▸ **Work instructions**:
Only the lines from the top of the data through the one with "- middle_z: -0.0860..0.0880" are to be written out, each exactly as it stands.

▸ **Stored data**:
==============================

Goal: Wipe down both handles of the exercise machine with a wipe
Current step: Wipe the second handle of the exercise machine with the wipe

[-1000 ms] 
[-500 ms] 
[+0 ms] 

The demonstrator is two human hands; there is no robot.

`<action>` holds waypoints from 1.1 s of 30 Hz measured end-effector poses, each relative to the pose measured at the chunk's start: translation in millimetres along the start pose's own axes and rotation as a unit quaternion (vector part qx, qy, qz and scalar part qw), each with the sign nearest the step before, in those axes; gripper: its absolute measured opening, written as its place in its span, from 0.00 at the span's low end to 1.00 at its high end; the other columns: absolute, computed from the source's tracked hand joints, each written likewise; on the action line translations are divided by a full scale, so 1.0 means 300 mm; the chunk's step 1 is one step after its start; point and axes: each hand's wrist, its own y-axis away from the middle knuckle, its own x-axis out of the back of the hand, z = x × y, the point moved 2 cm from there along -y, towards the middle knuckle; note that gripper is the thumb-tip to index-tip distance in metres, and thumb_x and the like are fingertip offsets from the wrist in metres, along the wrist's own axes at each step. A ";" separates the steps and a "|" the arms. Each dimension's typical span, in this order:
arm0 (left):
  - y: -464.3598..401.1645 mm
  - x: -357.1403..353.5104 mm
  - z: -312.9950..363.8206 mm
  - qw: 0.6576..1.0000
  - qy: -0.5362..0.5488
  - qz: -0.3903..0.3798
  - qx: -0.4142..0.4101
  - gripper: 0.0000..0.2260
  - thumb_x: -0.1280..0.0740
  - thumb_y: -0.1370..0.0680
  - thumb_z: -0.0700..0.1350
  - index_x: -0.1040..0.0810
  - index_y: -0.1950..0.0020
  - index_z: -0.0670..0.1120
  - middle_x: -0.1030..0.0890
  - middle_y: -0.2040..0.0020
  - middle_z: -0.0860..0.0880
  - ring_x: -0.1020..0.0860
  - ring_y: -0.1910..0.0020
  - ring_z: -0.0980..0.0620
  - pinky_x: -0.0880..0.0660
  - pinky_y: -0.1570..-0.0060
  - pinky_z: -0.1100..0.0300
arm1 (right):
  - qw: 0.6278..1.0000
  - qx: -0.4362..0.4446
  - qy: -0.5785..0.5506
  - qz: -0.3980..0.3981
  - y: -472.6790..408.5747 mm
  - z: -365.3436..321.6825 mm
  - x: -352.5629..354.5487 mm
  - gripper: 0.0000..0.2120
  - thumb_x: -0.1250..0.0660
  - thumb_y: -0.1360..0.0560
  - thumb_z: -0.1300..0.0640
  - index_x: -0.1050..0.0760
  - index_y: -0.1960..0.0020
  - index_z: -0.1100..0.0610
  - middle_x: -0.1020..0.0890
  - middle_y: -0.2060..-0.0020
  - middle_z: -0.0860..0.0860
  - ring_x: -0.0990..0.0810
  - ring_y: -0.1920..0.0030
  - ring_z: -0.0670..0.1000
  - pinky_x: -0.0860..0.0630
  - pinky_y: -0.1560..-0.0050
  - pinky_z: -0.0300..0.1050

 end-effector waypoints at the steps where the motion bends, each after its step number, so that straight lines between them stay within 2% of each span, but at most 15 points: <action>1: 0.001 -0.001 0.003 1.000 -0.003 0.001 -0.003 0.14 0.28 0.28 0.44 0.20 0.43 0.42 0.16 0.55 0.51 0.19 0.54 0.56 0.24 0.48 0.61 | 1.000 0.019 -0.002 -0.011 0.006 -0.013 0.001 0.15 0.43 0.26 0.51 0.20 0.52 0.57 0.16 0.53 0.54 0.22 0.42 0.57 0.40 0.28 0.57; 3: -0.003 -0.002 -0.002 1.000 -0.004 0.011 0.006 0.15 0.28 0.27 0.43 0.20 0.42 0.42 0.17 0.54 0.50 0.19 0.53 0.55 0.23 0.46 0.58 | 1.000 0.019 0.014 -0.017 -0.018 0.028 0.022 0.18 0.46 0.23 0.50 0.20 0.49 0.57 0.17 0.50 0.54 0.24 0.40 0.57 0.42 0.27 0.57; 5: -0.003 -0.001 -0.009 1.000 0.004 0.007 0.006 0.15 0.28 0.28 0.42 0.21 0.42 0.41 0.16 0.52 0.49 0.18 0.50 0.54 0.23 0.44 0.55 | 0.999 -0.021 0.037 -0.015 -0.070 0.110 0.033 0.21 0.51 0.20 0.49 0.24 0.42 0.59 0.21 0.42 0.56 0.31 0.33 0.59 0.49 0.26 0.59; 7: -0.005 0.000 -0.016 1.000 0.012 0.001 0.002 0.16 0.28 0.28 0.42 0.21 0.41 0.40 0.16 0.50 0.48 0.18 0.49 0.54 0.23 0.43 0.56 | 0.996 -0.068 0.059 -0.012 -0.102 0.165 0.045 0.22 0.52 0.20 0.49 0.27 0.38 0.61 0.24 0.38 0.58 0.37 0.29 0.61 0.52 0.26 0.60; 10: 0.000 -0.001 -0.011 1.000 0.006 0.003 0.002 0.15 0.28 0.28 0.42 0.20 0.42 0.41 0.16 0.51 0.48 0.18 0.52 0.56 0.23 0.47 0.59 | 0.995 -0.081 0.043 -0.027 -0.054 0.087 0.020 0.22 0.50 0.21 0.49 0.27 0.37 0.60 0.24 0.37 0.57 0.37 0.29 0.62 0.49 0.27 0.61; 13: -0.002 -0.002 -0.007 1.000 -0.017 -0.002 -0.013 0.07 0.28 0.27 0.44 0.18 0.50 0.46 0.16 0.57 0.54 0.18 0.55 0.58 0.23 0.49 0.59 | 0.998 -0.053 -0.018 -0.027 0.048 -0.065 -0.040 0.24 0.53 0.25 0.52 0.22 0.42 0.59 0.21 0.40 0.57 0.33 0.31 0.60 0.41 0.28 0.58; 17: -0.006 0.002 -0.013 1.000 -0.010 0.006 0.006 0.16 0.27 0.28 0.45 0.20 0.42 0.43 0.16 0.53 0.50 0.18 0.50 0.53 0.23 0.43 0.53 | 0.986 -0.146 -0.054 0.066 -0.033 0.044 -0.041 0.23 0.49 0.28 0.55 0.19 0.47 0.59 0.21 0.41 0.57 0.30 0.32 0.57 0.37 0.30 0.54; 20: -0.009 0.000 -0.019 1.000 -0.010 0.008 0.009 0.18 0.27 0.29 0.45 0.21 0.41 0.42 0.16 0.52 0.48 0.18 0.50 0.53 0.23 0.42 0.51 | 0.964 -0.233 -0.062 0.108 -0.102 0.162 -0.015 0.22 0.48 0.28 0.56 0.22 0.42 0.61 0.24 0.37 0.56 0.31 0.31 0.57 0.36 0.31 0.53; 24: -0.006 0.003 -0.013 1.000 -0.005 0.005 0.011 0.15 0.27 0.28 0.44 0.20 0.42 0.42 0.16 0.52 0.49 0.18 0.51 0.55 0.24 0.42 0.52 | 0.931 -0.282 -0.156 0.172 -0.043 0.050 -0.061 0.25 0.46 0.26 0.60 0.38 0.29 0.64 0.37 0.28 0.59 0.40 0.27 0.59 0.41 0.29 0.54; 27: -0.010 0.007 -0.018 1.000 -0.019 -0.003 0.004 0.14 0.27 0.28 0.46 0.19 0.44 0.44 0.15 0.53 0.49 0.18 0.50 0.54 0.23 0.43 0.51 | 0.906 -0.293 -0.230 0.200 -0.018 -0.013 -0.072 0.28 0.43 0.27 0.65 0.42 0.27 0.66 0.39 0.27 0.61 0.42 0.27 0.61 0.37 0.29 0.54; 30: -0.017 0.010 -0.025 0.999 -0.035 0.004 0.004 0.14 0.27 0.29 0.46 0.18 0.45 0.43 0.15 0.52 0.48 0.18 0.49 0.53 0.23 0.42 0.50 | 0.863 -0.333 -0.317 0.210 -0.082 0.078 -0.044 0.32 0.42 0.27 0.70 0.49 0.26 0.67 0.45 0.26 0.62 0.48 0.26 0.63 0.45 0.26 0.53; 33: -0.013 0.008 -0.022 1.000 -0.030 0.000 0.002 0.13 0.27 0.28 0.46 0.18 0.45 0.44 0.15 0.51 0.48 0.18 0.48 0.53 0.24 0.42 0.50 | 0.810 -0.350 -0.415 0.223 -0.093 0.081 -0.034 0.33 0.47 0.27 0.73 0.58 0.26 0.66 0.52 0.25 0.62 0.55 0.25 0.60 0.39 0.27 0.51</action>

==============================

▸ **Completed task**:
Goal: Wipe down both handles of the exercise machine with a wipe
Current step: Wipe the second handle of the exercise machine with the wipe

[-1000 ms] 
[-500 ms] 
[+0 ms] 

The demonstrator is two human hands; there is no robot.

`<action>` holds waypoints from 1.1 s of 30 Hz measured end-effector poses, each relative to the pose measured at the chunk's start: translation in millimetres along the start pose's own axes and rotation as a unit quaternion (vector part qx, qy, qz and scalar part qw), each with the sign nearest the step before, in those axes; gripper: its absolute measured opening, written as its place in its span, from 0.00 at the span's low end to 1.00 at its high end; the other columns: absolute, computed from the source's tracked hand joints, each written likewise; on the action line translations are divided by a full scale, so 1.0 means 300 mm; the chunk's step 1 is one step after its start; point and axes: each hand's wrist, its own y-axis away from the middle knuckle, its own x-axis out of the back of the hand, z = x × y, the point moved 2 cm from there along -y, towards the middle knuckle; note that gripper is the thumb-tip to index-tip distance in metres, and thumb_x and the like are fingertip offsets from the wrist in metres, along the wrist's own axes at each step. A ";" separates the steps and a "|" the arms. Each dimension's typical span, in this order:
arm0 (left):
  - y: -464.3598..401.1645 mm
  - x: -357.1403..353.5104 mm
  - z: -312.9950..363.8206 mm
  - qw: 0.6576..1.0000
  - qy: -0.5362..0.5488
  - qz: -0.3903..0.3798
  - qx: -0.4142..0.4101
  - gripper: 0.0000..0.2260
  - thumb_x: -0.1280..0.0740
  - thumb_y: -0.1370..0.0680
  - thumb_z: -0.0700..0.1350
  - index_x: -0.1040..0.0810
  - index_y: -0.1950..0.0020
  - index_z: -0.0670..0.1120
  - middle_x: -0.1030..0.0890
  - middle_y: -0.2040..0.0020
  - middle_z: -0.0860..0.0880

What was produced is the complete output.